→ Exercise
Report every line of the entries that contains the word "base".

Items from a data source
┏━━

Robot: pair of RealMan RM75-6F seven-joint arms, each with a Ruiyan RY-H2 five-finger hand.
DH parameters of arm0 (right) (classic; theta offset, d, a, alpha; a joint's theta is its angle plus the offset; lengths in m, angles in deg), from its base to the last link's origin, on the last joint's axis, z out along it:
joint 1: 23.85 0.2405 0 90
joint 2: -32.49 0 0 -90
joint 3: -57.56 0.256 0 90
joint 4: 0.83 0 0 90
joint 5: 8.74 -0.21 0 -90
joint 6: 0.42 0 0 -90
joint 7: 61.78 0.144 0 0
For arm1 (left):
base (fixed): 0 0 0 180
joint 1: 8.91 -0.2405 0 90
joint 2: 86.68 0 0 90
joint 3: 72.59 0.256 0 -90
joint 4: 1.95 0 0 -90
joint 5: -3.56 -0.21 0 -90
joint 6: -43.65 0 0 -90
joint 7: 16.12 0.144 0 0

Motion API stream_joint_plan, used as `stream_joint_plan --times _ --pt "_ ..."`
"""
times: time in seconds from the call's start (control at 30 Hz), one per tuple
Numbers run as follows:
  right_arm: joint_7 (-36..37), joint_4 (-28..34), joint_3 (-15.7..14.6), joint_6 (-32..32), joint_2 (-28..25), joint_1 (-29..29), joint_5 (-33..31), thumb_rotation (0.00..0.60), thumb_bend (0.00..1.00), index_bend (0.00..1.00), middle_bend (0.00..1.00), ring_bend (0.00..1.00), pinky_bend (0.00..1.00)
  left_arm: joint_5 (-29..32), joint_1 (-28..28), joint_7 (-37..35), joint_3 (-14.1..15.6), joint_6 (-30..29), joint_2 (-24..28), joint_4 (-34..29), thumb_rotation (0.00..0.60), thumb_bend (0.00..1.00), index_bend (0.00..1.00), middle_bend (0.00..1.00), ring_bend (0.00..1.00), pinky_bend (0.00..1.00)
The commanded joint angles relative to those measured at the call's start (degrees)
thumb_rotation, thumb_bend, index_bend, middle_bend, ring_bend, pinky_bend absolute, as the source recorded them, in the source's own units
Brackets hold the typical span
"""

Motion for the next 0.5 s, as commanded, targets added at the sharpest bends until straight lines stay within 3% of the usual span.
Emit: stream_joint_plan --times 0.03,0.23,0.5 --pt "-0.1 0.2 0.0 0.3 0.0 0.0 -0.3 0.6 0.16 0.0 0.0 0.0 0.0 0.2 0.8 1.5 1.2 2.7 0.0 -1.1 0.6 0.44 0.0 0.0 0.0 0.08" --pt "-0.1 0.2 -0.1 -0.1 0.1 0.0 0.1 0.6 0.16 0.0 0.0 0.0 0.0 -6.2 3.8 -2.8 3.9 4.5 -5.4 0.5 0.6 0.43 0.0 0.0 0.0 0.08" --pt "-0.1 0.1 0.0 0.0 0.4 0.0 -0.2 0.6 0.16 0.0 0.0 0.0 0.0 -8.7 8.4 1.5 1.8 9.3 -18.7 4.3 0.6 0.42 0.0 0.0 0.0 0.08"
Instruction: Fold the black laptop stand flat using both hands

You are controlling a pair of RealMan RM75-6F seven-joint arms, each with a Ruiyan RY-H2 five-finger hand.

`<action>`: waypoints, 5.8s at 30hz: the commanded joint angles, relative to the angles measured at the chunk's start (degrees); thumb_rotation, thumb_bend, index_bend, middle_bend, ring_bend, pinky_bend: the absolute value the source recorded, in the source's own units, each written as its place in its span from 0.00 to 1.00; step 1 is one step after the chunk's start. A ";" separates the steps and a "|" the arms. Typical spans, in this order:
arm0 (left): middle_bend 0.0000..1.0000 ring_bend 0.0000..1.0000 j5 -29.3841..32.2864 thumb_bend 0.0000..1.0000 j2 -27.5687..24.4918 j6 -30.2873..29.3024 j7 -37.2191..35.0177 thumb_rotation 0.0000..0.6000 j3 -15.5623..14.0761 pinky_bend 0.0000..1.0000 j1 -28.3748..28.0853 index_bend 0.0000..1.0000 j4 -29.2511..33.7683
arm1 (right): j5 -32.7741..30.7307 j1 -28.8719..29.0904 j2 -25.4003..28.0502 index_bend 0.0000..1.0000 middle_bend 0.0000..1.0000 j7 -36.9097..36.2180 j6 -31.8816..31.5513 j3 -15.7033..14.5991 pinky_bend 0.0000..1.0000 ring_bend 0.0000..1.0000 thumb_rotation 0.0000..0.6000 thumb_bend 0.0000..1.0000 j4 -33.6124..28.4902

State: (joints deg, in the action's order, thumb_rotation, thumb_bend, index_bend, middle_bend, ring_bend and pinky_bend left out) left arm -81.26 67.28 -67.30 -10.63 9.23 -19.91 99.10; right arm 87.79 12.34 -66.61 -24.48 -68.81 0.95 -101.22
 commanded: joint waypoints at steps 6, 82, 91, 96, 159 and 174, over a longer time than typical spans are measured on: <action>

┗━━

→ Exercise response
DH parameters of arm0 (right) (classic; theta offset, d, a, alpha; a joint's theta is its angle plus the offset; lengths in m, angles in deg), from its base to the last link's origin, on the last joint's axis, z out along it:
base (fixed): 0 0 0 180

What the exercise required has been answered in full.